Minutes mean muscles. If you decided to go to the ER to get that chest pain evaluated, you made a smart decision.
Sometimes it may not be chest pain, it may be a bad acid reflux that doesn’t want to go away, a strange throat tightness, jaw pain, arm pain, even upper belly pain. Any of those could be a heart problem in disguise.
So you called 911 and you are in ER now. You can expect to be hooked up to a monitor for heart rhythm and have your ECG done. The ER doctor will review the ECG within minutes and let you and the heart team know if you are having a massive heart attack. In that case you may be rushed to a heart catheterization procedure.
In some cases it’s not very clear initially and you may get serial blood tests and ECGs few hours apart to determine if you are having a smaller version of a heart attack. If so, you will be started on blood thinners and some other medications to reduce stress on the heart and to prevent the clot from propagating. You will be admitted to the hospital and can expect to have a heart catheterization ( and other testing) within few days.

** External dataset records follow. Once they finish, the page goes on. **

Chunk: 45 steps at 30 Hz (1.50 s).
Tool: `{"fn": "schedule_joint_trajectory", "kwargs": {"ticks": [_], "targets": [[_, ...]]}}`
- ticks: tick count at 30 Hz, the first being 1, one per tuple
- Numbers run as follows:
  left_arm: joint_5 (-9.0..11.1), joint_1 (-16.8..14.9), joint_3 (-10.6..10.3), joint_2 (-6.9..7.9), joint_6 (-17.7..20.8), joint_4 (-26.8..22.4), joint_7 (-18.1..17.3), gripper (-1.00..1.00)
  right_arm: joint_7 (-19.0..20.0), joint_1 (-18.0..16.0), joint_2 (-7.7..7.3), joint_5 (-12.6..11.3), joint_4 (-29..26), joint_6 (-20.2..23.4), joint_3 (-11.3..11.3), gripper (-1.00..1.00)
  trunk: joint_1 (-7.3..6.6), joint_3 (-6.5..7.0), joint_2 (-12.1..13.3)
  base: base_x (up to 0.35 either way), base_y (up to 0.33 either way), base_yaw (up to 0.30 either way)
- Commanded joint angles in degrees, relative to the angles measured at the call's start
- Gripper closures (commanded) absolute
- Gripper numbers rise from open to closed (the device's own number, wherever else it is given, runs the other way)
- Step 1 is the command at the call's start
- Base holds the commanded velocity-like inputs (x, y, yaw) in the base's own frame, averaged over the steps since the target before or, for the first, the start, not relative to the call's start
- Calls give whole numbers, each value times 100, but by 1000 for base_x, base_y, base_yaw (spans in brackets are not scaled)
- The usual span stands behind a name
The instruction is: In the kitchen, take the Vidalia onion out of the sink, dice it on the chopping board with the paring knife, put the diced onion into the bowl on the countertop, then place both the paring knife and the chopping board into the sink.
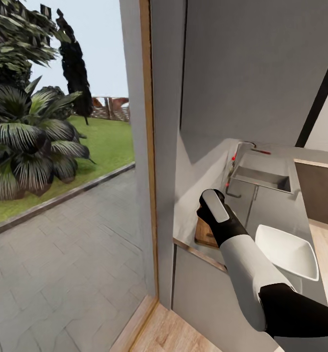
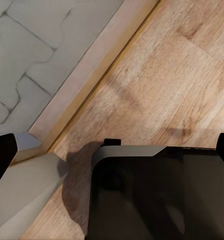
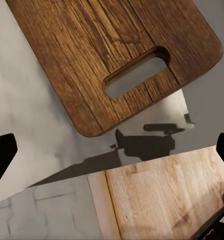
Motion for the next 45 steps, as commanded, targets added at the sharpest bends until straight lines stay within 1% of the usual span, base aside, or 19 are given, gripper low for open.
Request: {"fn": "schedule_joint_trajectory", "kwargs": {"ticks": [1,2,5,7,9,12,33,45], "targets": [[51,-1,-33,5,-13,-9,42,-100,-63,-4,0,-17,-4,58,4,-100,4,-12,-12,1,1,0],[50,-1,-33,5,-13,-9,42,-100,-85,-5,0,-14,-4,56,4,-100,4,-12,-12,0,0,0],[50,0,-33,5,-11,-4,42,-100,-324,-5,0,-8,-6,-22,4,-100,4,-12,-12,0,0,0],[51,-1,-33,5,-13,-5,42,-100,-783,-6,0,-23,-12,-334,4,-100,4,-12,-12,0,0,0],[48,-2,-33,5,-13,-7,42,-100,-935,-7,0,-28,-15,-405,5,-100,4,-12,-12,0,0,0],[51,-2,-33,5,-13,-10,42,-100,-1026,-6,0,-35,-19,-446,4,-100,4,-12,-12,0,0,0],[47,1,-33,-12,-13,68,42,-100,-1044,-2,0,-24,-20,-463,-5,-100,4,-18,-12,46,0,0],[47,0,-33,-13,-13,68,42,-100,-1044,-5,0,-31,-15,-456,-1,-100,4,-54,-12,45,-94,0]]}}
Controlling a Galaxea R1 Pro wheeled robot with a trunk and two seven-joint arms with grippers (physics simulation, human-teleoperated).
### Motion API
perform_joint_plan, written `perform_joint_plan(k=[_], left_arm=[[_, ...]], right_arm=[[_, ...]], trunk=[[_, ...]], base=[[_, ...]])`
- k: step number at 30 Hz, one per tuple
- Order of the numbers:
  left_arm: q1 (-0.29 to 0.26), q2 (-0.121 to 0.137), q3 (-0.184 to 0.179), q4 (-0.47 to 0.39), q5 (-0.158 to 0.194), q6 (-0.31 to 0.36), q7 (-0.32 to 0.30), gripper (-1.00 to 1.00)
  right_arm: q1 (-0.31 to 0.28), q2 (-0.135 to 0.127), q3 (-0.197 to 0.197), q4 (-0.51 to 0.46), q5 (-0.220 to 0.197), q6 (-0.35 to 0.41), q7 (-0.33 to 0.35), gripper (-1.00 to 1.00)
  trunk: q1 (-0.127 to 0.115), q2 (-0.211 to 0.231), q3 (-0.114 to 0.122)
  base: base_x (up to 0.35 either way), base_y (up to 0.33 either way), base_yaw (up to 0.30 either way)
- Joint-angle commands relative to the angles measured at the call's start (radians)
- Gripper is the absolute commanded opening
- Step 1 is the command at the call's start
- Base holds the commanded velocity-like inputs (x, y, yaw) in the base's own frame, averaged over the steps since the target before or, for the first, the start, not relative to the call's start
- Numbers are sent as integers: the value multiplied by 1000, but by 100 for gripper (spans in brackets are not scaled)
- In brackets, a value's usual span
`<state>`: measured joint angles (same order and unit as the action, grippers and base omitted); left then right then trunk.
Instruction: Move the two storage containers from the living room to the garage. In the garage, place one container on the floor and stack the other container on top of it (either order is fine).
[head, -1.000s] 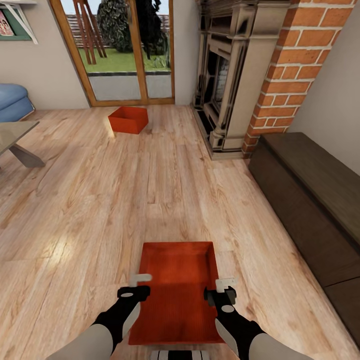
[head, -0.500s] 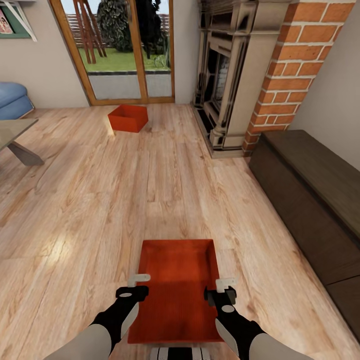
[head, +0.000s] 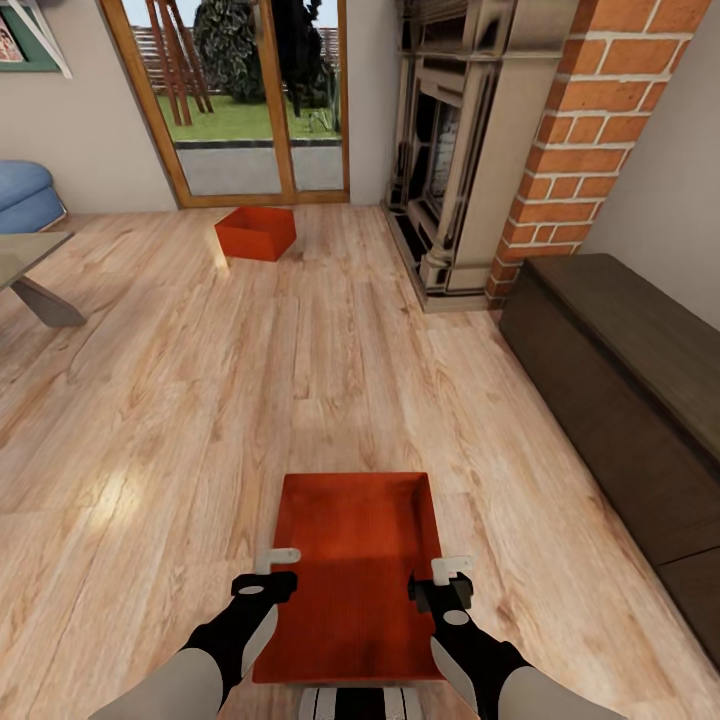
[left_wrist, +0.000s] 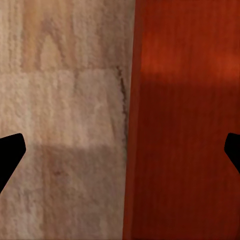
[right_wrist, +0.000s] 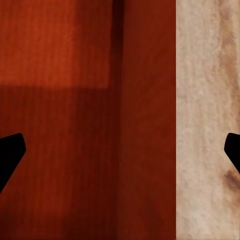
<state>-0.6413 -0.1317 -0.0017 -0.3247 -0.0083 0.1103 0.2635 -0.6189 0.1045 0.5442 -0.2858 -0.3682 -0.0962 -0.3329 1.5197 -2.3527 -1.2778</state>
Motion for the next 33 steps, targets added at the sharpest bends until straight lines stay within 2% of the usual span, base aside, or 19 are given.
perform_joint_plan(k=[1, 6, 10, 33], left_arm=[[0, 0, 0, -2, -1, 6, 3, 100], [0, 0, 0, -4, -1, 6, 3, 100], [0, 0, 2, -4, -1, 6, 3, 100], [0, 0, 3, -5, -1, 6, 3, 100]], right_arm=[[-1, 0, 8, 1, -11, -5, -5, 100], [-1, 0, 8, 1, -11, -5, -5, 100], [-1, 0, 8, 1, -11, -5, -5, 100], [-1, -2, 8, 1, -9, -5, -5, 100]], trunk=[[0, 0, -1], [0, 0, -1], [15, -28, -13], [15, -28, -13]], base=[[0, 0, 0], [0, 0, 0], [0, 0, 0], [0, 0, 0]])
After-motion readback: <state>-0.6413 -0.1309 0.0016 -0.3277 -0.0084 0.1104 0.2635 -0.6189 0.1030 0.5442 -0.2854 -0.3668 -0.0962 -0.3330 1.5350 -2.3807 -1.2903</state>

Now what if you didn’t have a heart attack? Well, it could be something unrelated to the heart ( like acid reflux or pulled muscle), however, if you have risk factors for heart problems you may want to get evaluated by a cardiologist.
A lot of times the next step would be a stress test, although sometimes ( depending on your risk and how concerning the story was), you may be asked to get a heart catheterization, or a CT angiogram of the heart.
You should also expect the cardiologist to help you understand your risk of having a heart attack and give you personalized advise on steps you can take to reduce the risk.